● THE TASK
All pictures must be left out as you transcribe the lines from the first line of the data to the line containing "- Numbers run", both included.

● EXERCISE DATA
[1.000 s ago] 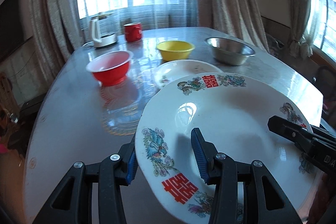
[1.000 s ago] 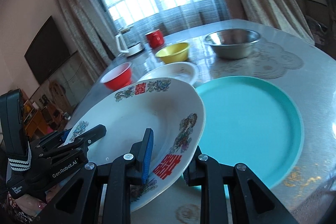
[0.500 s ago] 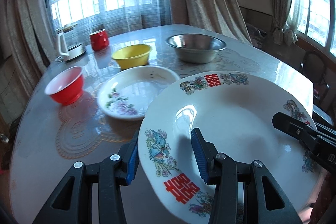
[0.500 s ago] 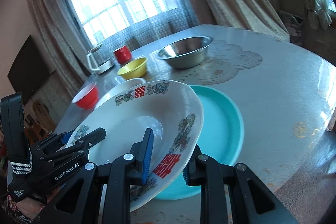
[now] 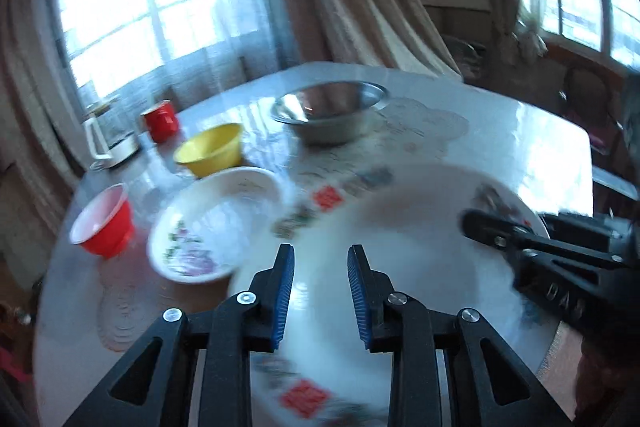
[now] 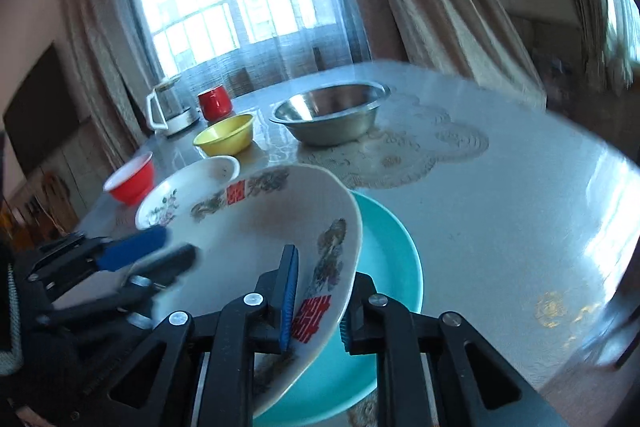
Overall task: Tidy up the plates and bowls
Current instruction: 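Lower the red-character plate onto the teal plate and open both tools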
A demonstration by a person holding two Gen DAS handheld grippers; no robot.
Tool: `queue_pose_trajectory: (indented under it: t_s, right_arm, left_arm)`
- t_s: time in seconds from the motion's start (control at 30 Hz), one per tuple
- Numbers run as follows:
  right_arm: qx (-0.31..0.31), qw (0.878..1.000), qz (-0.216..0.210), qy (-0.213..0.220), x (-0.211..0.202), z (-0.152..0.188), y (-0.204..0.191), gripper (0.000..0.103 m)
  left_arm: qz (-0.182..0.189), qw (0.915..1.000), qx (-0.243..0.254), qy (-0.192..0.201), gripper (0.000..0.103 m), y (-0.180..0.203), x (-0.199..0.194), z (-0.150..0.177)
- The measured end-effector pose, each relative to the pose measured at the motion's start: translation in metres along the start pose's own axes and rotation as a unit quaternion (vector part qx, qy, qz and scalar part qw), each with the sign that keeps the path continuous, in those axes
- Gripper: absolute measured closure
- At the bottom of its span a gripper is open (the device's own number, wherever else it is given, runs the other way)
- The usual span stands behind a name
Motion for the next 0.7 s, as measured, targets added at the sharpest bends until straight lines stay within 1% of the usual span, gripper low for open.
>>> queue_pose_trajectory:
  t_s: [0.03, 0.07, 0.1, 0.13, 0.17, 0.2, 0.23, 0.33, 0.43, 0.47, 0.5, 0.53, 0.57, 0.6, 0.7]
  right_arm:
    - [0.015, 1.000, 0.001, -0.007, 0.004, 0.000, 0.007, 0.085]
    - [0.026, 1.000, 0.001, -0.015, 0.007, 0.001, 0.012, 0.085]
    - [0.040, 0.999, -0.010, -0.019, 0.009, 0.001, 0.015, 0.085]
    - [0.049, 0.998, -0.015, -0.025, 0.010, 0.002, 0.018, 0.085]
    - [0.055, 0.998, -0.017, -0.028, 0.011, 0.003, 0.019, 0.085]
    - [0.061, 0.998, -0.018, -0.030, 0.011, 0.004, 0.020, 0.084]
    - [0.068, 0.997, -0.019, -0.033, 0.012, 0.005, 0.022, 0.083]
    - [0.074, 0.997, -0.020, -0.031, 0.010, 0.004, 0.023, 0.083]
    - [0.072, 0.997, -0.019, -0.032, 0.009, 0.003, 0.023, 0.083]
    - [0.070, 0.997, -0.019, -0.031, 0.009, 0.003, 0.023, 0.083]
    - [0.065, 0.997, -0.018, -0.030, 0.009, 0.003, 0.023, 0.084]
    - [0.062, 0.997, -0.017, -0.031, 0.009, 0.003, 0.022, 0.084]
    - [0.062, 0.997, -0.018, -0.031, 0.009, 0.003, 0.023, 0.084]
    - [0.063, 0.997, -0.018, -0.032, 0.009, 0.003, 0.023, 0.084]
    - [0.067, 0.997, -0.014, -0.032, 0.009, 0.001, 0.025, 0.084]
  left_arm:
    - [-0.006, 1.0000, -0.007, -0.002, 0.074, -0.007, -0.001, 0.000]
    - [-0.006, 0.9998, -0.019, -0.009, 0.071, -0.016, 0.000, 0.002]
    - [-0.006, 0.9994, -0.032, -0.013, 0.067, -0.024, 0.000, 0.005]
    - [-0.007, 0.9989, -0.043, -0.016, 0.066, -0.030, 0.001, 0.006]
    - [-0.011, 0.9980, -0.058, -0.022, 0.060, -0.038, 0.002, 0.010]
    - [-0.010, 0.9974, -0.065, -0.028, 0.052, -0.041, 0.004, 0.014]
    - [-0.010, 0.9969, -0.070, -0.034, 0.051, -0.042, 0.006, 0.018]
    - [-0.009, 0.9946, -0.082, -0.063, 0.051, -0.047, 0.017, 0.032]
    - [0.012, 0.9930, -0.095, -0.069, 0.052, -0.043, 0.020, 0.039]
    - [0.016, 0.9929, -0.095, -0.069, 0.056, -0.041, 0.020, 0.039]
    - [0.029, 0.9929, -0.093, -0.069, 0.065, -0.036, 0.020, 0.039]
    - [0.042, 0.9926, -0.089, -0.071, 0.068, -0.030, 0.020, 0.039]
    - [0.055, 0.9917, -0.086, -0.078, 0.066, -0.024, 0.022, 0.039]
    - [0.051, 0.9922, -0.086, -0.073, 0.067, -0.023, 0.022, 0.038]
    - [0.055, 0.9929, -0.085, -0.062, 0.069, -0.020, 0.023, 0.036]
Point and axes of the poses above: each gripper's, at about its wrist camera, not at the fingertips, and x roughly the way its jaws point, y to its right, z to its underside, the point moved 7 cm from there along x, roughly the way its jaws point, and after that the axes turned 11 degrees about x, right-handed, at the moved point
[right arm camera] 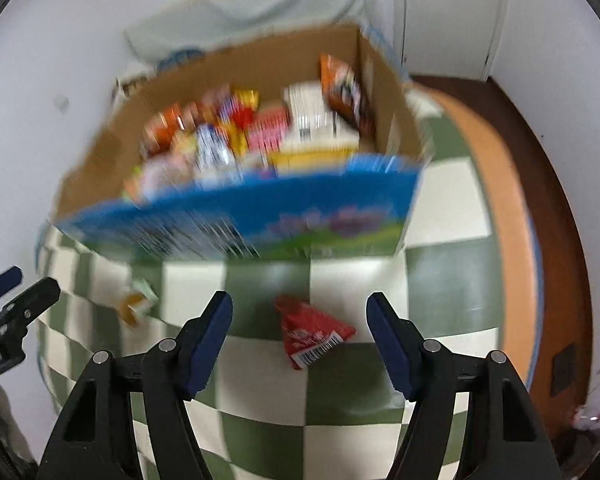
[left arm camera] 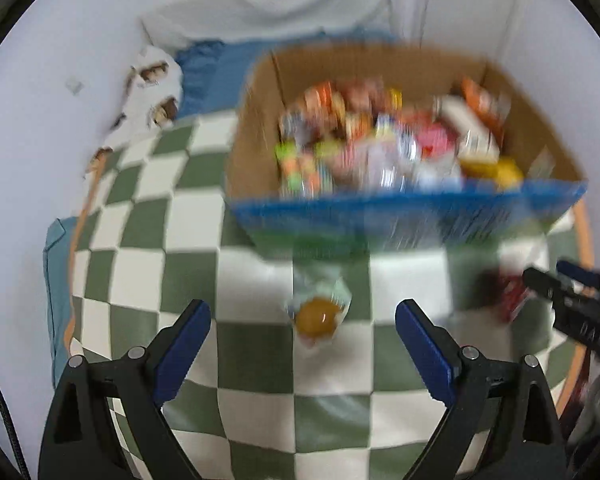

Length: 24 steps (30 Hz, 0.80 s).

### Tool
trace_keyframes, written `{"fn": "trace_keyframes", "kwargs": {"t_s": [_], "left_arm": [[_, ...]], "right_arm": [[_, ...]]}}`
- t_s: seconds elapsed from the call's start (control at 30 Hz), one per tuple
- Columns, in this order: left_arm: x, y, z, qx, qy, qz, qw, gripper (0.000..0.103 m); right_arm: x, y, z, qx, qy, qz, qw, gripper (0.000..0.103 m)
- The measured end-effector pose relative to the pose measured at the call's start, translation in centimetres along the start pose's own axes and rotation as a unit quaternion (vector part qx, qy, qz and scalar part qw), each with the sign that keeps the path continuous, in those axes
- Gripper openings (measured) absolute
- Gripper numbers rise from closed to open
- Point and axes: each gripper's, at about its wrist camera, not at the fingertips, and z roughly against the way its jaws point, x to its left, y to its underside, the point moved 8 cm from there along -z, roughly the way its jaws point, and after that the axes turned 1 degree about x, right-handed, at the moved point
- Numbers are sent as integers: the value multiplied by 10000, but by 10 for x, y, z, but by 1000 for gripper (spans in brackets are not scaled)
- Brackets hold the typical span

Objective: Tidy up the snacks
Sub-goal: 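Lift both open tools out of the box and move them over the blanket, then grasp the red triangular packet with the right tool while the left tool grasps the yolk-egg packet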

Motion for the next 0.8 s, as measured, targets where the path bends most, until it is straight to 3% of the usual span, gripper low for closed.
{"fn": "trace_keyframes", "kwargs": {"t_s": [0.13, 0.23, 0.3, 0.33, 0.4, 0.6, 0.8], "left_arm": [[-5, 17, -48, 672, 47, -329, 9972, 95], [-9, 25, -79, 1115, 260, -323, 9929, 95], [-13, 27, -93, 1276, 477, -291, 9903, 93], [-13, 27, -98, 1289, 552, -239, 9898, 89], [-14, 28, -104, 1315, 579, -194, 9894, 52], [-14, 40, -105, 1286, 777, 29, 9886, 41], [-20, 75, -91, 1481, 1287, 337, 9800, 41]], "right_arm": [[2, 9, -33, 224, 114, 159, 9996, 70], [2, 11, -49, 339, 151, 190, 9991, 48], [1, 14, -55, 362, 159, 178, 9991, 42], [1, 14, -57, 367, 158, 184, 9990, 40], [0, 17, -58, 346, 173, 226, 9990, 39], [4, 28, -52, 358, 99, 322, 9988, 35], [20, 48, -41, 399, -126, 431, 9982, 34]]}}
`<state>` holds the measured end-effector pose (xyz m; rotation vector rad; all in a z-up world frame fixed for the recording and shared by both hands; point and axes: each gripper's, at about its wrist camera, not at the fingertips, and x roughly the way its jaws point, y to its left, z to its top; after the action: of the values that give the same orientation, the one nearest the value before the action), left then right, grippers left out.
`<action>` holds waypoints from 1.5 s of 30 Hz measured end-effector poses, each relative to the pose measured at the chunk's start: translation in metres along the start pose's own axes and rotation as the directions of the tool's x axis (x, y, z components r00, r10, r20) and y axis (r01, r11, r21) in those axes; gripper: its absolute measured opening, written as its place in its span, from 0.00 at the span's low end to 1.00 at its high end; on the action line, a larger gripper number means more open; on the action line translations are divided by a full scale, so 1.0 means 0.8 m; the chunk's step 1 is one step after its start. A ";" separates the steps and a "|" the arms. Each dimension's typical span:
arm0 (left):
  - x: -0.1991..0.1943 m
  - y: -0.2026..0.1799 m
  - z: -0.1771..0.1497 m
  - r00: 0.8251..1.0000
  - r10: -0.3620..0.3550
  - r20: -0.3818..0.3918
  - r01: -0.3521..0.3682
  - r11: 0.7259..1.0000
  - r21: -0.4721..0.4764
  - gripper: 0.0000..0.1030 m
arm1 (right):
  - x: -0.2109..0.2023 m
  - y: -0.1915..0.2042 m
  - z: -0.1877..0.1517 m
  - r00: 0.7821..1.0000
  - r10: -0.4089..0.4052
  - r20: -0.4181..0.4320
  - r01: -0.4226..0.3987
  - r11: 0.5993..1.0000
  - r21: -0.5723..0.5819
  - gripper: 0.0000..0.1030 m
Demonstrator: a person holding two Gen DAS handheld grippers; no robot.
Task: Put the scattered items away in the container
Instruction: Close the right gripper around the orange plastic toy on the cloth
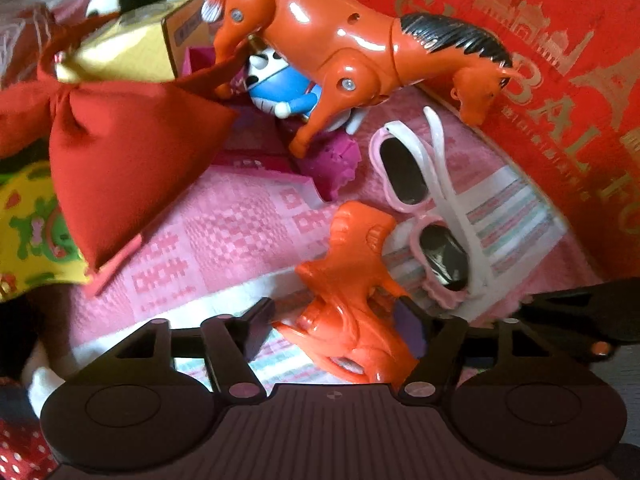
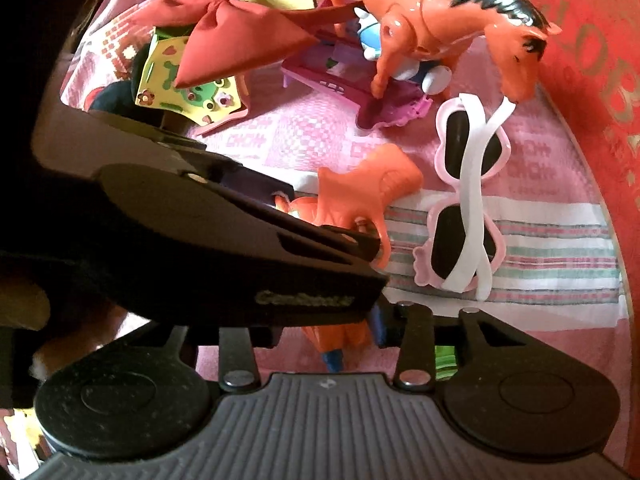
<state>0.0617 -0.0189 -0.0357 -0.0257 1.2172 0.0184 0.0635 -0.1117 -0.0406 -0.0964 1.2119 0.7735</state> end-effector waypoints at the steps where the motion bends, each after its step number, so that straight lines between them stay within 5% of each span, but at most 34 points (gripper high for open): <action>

● TASK RESPONSE
[1.000 s ago] 
[1.000 s ago] 
[0.500 s ago] 
[0.500 s ago] 
[now] 
[now] 
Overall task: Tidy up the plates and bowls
Current instruction: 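Lower the red-character plate onto the teal plate and open both tools
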A demonstration by a person holding two Gen DAS handheld grippers; no robot.
Tool: `queue_pose_trajectory: (indented under it: t_s, right_arm, left_arm)`
- t_s: time in seconds from the motion's start (control at 30 Hz), one per tuple
- Numbers run as follows:

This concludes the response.